Partial dependency plots are an important part of post-hoc modelling, particular when we are dealing with complex ensemble based models.

The idea behind these plots is to simply show the effect of modifying a single variable assuming that all other variables are the same. However there are several ways how this could be achieved, both with different assumptions.

Using Base Data

One approach for calculating partial dependency is to simply calculate at $n$ points spread evenly for the variable of interest.

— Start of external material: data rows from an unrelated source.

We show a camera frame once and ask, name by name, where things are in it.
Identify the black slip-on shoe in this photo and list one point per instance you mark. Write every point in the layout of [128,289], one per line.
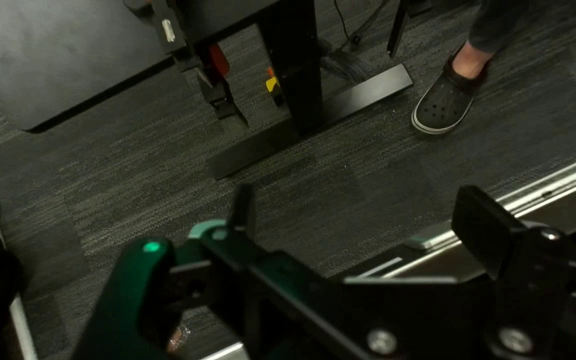
[447,103]

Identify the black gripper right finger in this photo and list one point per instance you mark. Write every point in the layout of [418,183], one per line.
[485,228]

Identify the black desk top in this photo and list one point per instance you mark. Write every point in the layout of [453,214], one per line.
[64,56]

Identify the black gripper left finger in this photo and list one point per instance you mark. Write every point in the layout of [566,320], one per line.
[242,211]

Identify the black desk leg base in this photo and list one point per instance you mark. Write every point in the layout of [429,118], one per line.
[320,88]

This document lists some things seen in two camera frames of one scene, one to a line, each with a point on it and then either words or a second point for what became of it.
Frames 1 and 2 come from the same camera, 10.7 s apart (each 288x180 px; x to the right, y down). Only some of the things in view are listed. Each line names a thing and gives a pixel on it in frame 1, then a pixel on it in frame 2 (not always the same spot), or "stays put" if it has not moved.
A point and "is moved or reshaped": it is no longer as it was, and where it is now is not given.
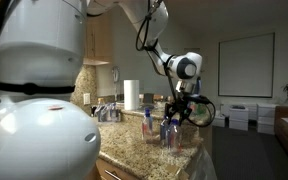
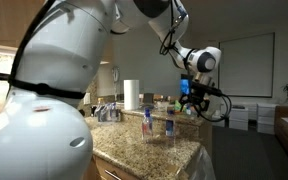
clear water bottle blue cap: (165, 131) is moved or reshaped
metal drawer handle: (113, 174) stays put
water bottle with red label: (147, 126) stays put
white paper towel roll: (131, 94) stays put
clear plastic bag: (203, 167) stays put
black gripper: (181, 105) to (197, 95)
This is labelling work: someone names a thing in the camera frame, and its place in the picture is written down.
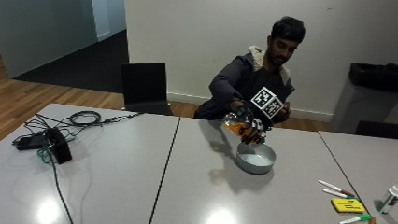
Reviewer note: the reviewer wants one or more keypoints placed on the clear bottle with orange liquid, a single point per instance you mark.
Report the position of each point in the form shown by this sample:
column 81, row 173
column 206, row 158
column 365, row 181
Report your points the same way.
column 233, row 123

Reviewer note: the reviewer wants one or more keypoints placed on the grey round bowl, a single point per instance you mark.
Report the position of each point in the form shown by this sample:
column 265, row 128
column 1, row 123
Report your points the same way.
column 256, row 159

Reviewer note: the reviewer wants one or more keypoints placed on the white marker cube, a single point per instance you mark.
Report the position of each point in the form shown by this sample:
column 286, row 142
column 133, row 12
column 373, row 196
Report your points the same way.
column 269, row 102

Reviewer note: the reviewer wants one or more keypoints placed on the the person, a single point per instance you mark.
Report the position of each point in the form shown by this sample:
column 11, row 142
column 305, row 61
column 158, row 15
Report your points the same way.
column 249, row 81

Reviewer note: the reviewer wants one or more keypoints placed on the white marker with red cap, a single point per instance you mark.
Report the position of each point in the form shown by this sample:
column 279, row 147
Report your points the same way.
column 335, row 187

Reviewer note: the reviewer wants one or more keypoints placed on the white marker with green cap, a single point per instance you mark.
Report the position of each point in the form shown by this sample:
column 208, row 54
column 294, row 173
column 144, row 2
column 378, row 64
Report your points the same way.
column 355, row 219
column 337, row 193

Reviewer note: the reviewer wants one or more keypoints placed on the black chair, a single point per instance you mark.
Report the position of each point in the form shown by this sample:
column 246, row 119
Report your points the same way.
column 377, row 129
column 145, row 87

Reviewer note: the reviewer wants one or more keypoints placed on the grey bin with black bag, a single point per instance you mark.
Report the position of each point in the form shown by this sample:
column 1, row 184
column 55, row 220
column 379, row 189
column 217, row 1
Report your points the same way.
column 369, row 93

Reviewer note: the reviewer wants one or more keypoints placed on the yellow eraser block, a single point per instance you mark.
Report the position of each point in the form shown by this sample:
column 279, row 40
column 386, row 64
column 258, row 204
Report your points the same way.
column 347, row 205

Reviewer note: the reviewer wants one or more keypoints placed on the white plastic bottle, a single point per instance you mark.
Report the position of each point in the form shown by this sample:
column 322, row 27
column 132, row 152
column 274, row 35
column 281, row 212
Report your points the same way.
column 389, row 199

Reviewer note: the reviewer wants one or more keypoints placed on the brown marker tip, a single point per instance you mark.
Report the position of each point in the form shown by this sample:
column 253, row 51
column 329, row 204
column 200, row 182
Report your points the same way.
column 371, row 221

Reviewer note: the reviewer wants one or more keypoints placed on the black box device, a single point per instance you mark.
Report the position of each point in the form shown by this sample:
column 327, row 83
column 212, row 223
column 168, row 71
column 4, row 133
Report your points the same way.
column 59, row 145

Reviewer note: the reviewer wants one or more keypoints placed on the flat black device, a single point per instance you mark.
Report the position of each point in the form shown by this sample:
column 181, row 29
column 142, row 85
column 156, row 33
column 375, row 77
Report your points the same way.
column 28, row 142

Below is an example based on the relevant h2o code which has been replaced with the numpy equivalent.

partial_df = []
for col in cols:
	res_ls = []
	# determine bins for partial plot
	break_df = data[col].hist(breaks=20, plot=False).as_data_frame()
	break_df['breaks_shift'] = break_df['breaks'].shift()
	breaks_partial = list(break_df[['breaks_shift', 'breaks']].fillna(data[col].min()).to_records(index=False))
	breaks_partial[-1][1] = data[col].max()

	for idx, breaks in enumerate(breaks_partial):
		lower = breaks[0]
		upper = breaks[1]
		lower_mask = data[col] >= lower
		upper_mask = data[col] <= upper
		res = model.predict(data[lower_mask and upper_mask])[:, -1]
		actual = data[lower_mask and upper_mask, "response"].mean()[0]
		mean_res = res.mean()[0]
		std_res = res.sd()[0]
		res_ls.append(((lower+upper)/2, mean_res, std_res, actual))
	# create dataframe so that we can plot
	res_df = pd.DataFrame(res_ls, columns=['idx', 'mean', 'std', 'actual'])
	res_df['std'] = np.maximum(model.predict(data)[:, -1].sd()[0], res_df['std'])
	res_df['lower'] = res_df['mean'] - res_df['std']
	res_df['upper'] = res_df['mean'] + res_df['std']
	partial_df.append(res_df.copy())
	if plot:
		plt.figure(figsize=(7,10))
		plt.plot(res_df['idx'], res_df['lower'], 'b--', 
				 res_df['idx'], res_df['upper'], 'b--', 
				 res_df['idx'], res_df['mean'], 'r-', 
				 res_df['idx'], res_df['actual'], 'go', )
		plt.grid()
		plt.show()

Using Grid

Rather than using percentile, one could take the percentiles to take the min and max values of the grid which will then be used to create equally spaced points to test.

n_samples = X.shape[0]
pdp = []
for row in range(grid.shape[0]):
	X_eval = X.copy()
	for i, variable in enumerate(target_variables):
		X_eval[:, variable] = np.repeat(grid[row, i], n_samples)
	pdp_row = _predict(est, X_eval, output=output)
	if est._estimator_type == 'regressor':
		pdp.append(np.mean(pdp_row))
	else:
		pdp.append(np.mean(pdp_row, 0))
pdp = np.array(pdp).transpose()
if pdp.shape[0] == 2:
	# Binary classification
	pdp = pdp[1, :][np.newaxis]
elif len(pdp.shape) == 1:
	# Regression
	pdp = pdp[np.newaxis]

Concluding Thoughts

There isn’t necessarily a wrong or right way of approaching it, and probably several approaches to get a sense for the partial relationships in any model. What is probably more important is that there is a sensible way to approach this problem in a reusable and repeatible manner.